When we’re young we’re taught to see the world through stories, we’re given narratives, archetypes, and tropes to live by. Little boys want to be astronauts, and little girls dream of being princesses.

We teach young men that to be masculine is to be strong and silent, and girls are told to be prim and proper. We’re sold these myths through fairy tales, and Disney songs. Life is shown to be simple, there are genres that make it easily definable, and there’s an arc, a progression towards some clearly defined goal.

We buy into these narratives as children, but when we grow up we find that the truths they harboured were illusions, shadows of reality, and we feel as though we’ve lost something.
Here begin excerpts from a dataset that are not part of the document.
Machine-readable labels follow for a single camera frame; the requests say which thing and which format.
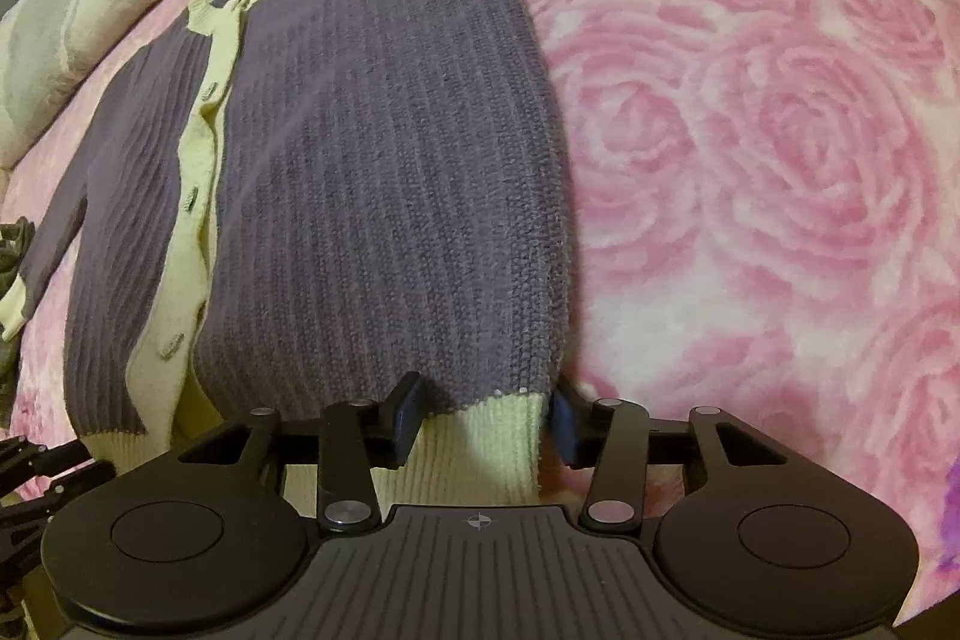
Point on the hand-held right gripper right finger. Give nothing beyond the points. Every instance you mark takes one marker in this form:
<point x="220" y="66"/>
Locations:
<point x="568" y="430"/>

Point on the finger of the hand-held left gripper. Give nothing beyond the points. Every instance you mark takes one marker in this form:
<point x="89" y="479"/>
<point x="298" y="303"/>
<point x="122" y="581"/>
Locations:
<point x="82" y="482"/>
<point x="71" y="454"/>

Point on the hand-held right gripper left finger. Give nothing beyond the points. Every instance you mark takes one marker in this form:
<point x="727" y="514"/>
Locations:
<point x="405" y="422"/>

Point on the purple knit cardigan cream trim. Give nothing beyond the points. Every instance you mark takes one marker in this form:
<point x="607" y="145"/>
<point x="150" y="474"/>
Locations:
<point x="375" y="160"/>

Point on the grey knit garment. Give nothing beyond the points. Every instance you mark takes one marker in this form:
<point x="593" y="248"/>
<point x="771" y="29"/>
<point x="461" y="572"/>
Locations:
<point x="11" y="250"/>

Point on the pink floral blanket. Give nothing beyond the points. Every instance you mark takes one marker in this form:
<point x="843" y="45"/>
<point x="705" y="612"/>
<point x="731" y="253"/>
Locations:
<point x="750" y="160"/>

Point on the rolled grey and cream duvet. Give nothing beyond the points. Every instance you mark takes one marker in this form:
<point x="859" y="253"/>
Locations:
<point x="90" y="10"/>

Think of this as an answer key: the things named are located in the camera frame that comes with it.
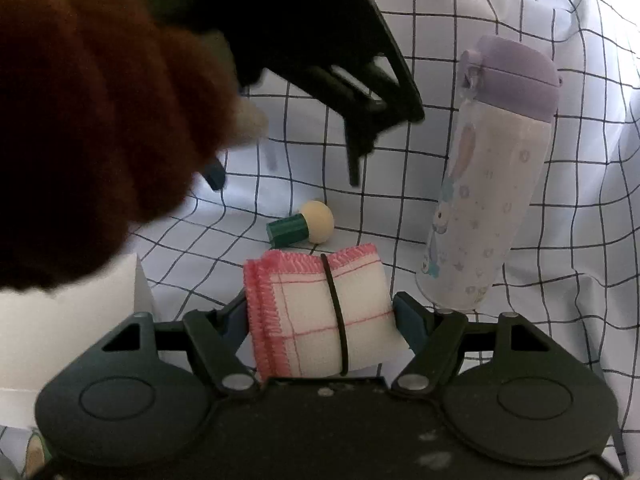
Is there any white bottle with purple lid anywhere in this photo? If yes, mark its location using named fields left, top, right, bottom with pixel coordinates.
left=416, top=35, right=562, bottom=311

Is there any white checked cloth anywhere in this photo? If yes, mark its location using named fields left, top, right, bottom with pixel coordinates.
left=0, top=0, right=640, bottom=480

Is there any green wooden peg toy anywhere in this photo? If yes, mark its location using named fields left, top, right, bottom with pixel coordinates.
left=266, top=200, right=335, bottom=247

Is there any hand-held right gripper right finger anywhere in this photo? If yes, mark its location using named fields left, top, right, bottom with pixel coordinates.
left=391, top=291, right=556, bottom=393

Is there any white cardboard box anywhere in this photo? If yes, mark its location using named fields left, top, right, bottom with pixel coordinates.
left=0, top=254, right=153, bottom=396

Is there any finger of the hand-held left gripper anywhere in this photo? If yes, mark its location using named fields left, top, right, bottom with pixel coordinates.
left=307, top=45, right=427, bottom=187
left=203, top=156, right=227, bottom=192

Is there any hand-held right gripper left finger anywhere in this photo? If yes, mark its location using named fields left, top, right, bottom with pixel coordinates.
left=102, top=295, right=261, bottom=393

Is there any pink-edged white towel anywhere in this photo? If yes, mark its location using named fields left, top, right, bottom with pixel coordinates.
left=243, top=243, right=407, bottom=383

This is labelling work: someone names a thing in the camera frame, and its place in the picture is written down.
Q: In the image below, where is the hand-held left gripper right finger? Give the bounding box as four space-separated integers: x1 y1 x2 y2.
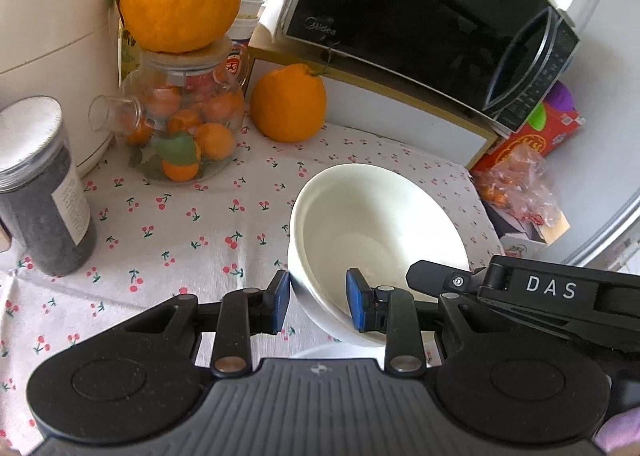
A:
346 267 497 377

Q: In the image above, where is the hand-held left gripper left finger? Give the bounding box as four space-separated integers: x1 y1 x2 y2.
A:
122 270 291 377

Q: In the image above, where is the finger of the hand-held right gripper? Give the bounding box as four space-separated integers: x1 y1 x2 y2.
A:
405 260 493 305

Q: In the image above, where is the white plate with flower print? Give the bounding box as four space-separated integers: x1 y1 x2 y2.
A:
292 343 391 362

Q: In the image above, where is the cream bowl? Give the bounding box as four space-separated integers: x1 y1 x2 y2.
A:
289 163 471 331

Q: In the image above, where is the white cardboard box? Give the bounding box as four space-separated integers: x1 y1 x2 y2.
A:
492 206 571 261

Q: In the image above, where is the clear plastic snack bag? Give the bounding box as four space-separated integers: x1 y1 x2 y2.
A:
472 143 561 229

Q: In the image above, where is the cherry print tablecloth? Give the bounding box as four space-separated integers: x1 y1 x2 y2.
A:
0 116 506 442

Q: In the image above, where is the red gift box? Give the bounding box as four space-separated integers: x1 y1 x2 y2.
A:
470 100 586 181

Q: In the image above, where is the white wood-framed cabinet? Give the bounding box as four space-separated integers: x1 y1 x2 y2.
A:
247 46 498 171

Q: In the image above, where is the glass teapot with small oranges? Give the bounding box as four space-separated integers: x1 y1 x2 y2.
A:
89 36 251 184

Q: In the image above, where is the grey refrigerator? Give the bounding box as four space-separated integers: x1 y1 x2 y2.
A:
550 0 640 267

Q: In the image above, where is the clear jar with dark contents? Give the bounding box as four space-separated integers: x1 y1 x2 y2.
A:
0 96 98 277

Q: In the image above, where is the black microwave oven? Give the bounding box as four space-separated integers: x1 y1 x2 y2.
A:
260 0 581 134

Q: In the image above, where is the stack of white paper cups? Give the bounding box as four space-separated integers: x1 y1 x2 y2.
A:
227 0 271 49

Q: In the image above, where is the white air fryer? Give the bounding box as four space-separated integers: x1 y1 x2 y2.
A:
0 0 123 179
Mass Media Sells Nostalgia

Then, in a clever marketing decision, adults are sold nostalgia. We’re given reboots of films from our childhoods, we purchase ‘best ofs’ from our favourite (now defunct) rock bands and pop stars, and we buy into the same stories all over again. But we can no longer see ourselves fitting into the archetypes, or the character tropes we dreamed of as children. So we pitch those stories to a new generation and the cycle repeats itself.

Storytelling is innate to humanity, but we rarely tell the stories ourselves. Writing, mythologising, well, that’s best left to the professionals, and narrative film and TV gets even bigger budgets, and it becomes ever more enticing – reality seems so bland when you compare it to the action/adventure/romance myths we dream of.
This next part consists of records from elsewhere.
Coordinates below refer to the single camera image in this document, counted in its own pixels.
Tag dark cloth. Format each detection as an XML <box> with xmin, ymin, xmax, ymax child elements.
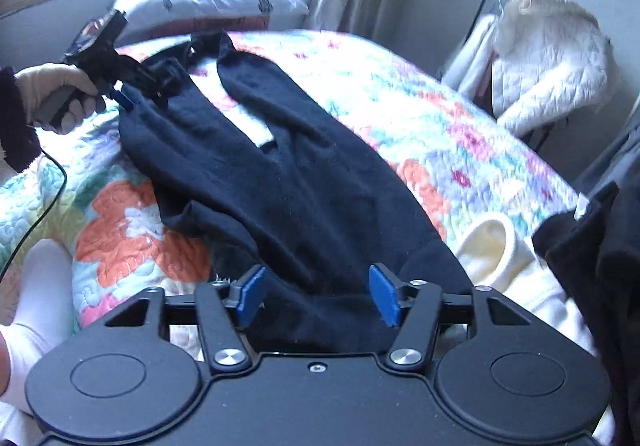
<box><xmin>531</xmin><ymin>181</ymin><xmax>640</xmax><ymax>446</ymax></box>

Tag white quilted jacket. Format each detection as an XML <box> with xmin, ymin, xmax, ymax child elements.
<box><xmin>491</xmin><ymin>0</ymin><xmax>622</xmax><ymax>137</ymax></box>

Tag white sock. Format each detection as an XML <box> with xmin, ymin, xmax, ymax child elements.
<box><xmin>0</xmin><ymin>238</ymin><xmax>77</xmax><ymax>418</ymax></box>

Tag brown wooden headboard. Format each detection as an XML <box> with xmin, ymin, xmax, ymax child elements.
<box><xmin>164</xmin><ymin>14</ymin><xmax>274</xmax><ymax>35</ymax></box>

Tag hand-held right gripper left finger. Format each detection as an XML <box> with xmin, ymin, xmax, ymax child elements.
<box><xmin>102</xmin><ymin>265</ymin><xmax>267</xmax><ymax>375</ymax></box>

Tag person's left hand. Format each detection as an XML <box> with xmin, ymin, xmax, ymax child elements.
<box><xmin>15</xmin><ymin>63</ymin><xmax>108</xmax><ymax>135</ymax></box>

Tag floral quilted bedspread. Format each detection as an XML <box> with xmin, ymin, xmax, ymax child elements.
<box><xmin>0</xmin><ymin>28</ymin><xmax>587</xmax><ymax>363</ymax></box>

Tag black pants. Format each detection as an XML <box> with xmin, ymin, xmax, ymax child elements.
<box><xmin>117</xmin><ymin>30</ymin><xmax>476</xmax><ymax>358</ymax></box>

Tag black cable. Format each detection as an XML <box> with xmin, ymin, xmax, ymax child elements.
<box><xmin>0</xmin><ymin>123</ymin><xmax>69</xmax><ymax>279</ymax></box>

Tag white hanging towel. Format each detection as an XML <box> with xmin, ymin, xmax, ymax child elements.
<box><xmin>444</xmin><ymin>14</ymin><xmax>502</xmax><ymax>102</ymax></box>

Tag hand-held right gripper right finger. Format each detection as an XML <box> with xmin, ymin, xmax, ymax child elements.
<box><xmin>369</xmin><ymin>264</ymin><xmax>533</xmax><ymax>372</ymax></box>

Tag white pillow with cat print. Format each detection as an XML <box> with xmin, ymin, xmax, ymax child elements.
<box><xmin>112</xmin><ymin>0</ymin><xmax>309</xmax><ymax>35</ymax></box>

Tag cream fleece garment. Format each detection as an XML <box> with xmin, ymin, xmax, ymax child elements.
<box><xmin>452</xmin><ymin>213</ymin><xmax>618</xmax><ymax>446</ymax></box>

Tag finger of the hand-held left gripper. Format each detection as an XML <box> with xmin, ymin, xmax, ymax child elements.
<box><xmin>107</xmin><ymin>80</ymin><xmax>137</xmax><ymax>113</ymax></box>
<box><xmin>146</xmin><ymin>60</ymin><xmax>187</xmax><ymax>109</ymax></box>

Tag person's left forearm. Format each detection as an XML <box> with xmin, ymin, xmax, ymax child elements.
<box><xmin>0</xmin><ymin>66</ymin><xmax>42</xmax><ymax>175</ymax></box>

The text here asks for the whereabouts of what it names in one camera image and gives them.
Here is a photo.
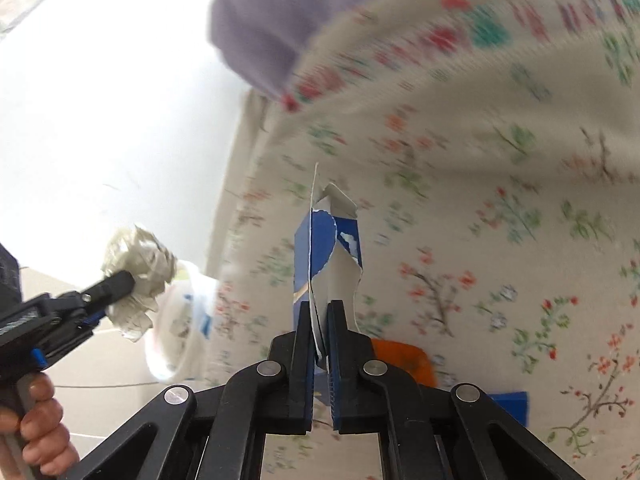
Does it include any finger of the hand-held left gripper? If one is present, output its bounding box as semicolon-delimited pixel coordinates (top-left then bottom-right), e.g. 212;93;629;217
79;307;112;334
75;270;137;312

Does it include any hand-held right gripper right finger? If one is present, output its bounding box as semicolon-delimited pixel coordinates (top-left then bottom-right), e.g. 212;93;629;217
327;300;586;480

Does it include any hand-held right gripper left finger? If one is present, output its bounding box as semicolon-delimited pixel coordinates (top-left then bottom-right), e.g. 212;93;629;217
65;302;316;480

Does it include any white paper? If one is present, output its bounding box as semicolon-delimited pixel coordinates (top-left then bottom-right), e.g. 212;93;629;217
101;225;179;344

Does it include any white plastic basket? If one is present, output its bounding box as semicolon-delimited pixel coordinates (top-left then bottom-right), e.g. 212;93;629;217
144;259;219;382

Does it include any blue white paper carton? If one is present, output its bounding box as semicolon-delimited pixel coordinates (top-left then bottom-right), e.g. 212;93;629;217
292;161;364;408

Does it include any person's left hand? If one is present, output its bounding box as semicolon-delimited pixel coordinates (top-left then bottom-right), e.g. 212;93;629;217
0;374;79;479

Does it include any orange wrapper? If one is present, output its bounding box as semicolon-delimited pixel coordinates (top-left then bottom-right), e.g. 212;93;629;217
370;338;437;389

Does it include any blue paper piece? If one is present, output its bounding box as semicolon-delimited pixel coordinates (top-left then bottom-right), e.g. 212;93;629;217
486;391;529;427

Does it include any purple duvet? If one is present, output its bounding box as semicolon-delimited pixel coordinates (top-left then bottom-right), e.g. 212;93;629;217
208;0;442;104
We’re taught to look outside of ourselves, and we come to define ‘coolness’ and ‘levels of attractiveness’ based on external signifiers. Movie star good looks, and beach ready abs – that’s not the reality for most people, so why do we attempt to embody those images so obsessively?
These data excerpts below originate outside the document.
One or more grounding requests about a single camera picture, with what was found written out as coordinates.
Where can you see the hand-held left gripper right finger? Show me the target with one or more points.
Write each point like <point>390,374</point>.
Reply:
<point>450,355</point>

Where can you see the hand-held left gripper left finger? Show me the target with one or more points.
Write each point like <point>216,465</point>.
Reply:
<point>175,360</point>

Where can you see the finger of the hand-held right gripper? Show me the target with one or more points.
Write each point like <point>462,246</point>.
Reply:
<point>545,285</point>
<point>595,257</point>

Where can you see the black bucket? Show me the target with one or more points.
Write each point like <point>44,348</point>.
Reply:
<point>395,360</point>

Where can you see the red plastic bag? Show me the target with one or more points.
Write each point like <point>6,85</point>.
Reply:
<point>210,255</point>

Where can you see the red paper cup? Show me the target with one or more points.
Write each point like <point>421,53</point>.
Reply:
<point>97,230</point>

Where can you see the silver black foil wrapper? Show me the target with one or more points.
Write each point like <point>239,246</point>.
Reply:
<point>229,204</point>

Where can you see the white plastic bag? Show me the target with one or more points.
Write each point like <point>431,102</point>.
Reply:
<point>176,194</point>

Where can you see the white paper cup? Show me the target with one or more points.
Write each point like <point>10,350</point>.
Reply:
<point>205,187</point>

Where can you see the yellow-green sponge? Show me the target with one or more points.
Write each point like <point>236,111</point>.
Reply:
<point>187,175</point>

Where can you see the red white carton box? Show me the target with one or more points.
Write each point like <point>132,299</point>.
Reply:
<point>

We seek out archetypes that define us best, but they’re not one size fits all, and so we borrow from parts of others, we steal from the stories that we want our lives to resemble. And it doesn’t work so we become unhappy and disenfranchised, with battered self esteem.

Join the Clique

But the people we perceive as ‘cool’, the accepted symbols of sub culture and revolution, are people like Kurt Cobain, Jimi Hendrix, John Lennon, and Che Guevara. They’re not people who led easy lives; they’re people who struggled, who stood out for their individuality. Instead of trying to emulate them, we should learn from their lives, and add our own unique voices to the mix.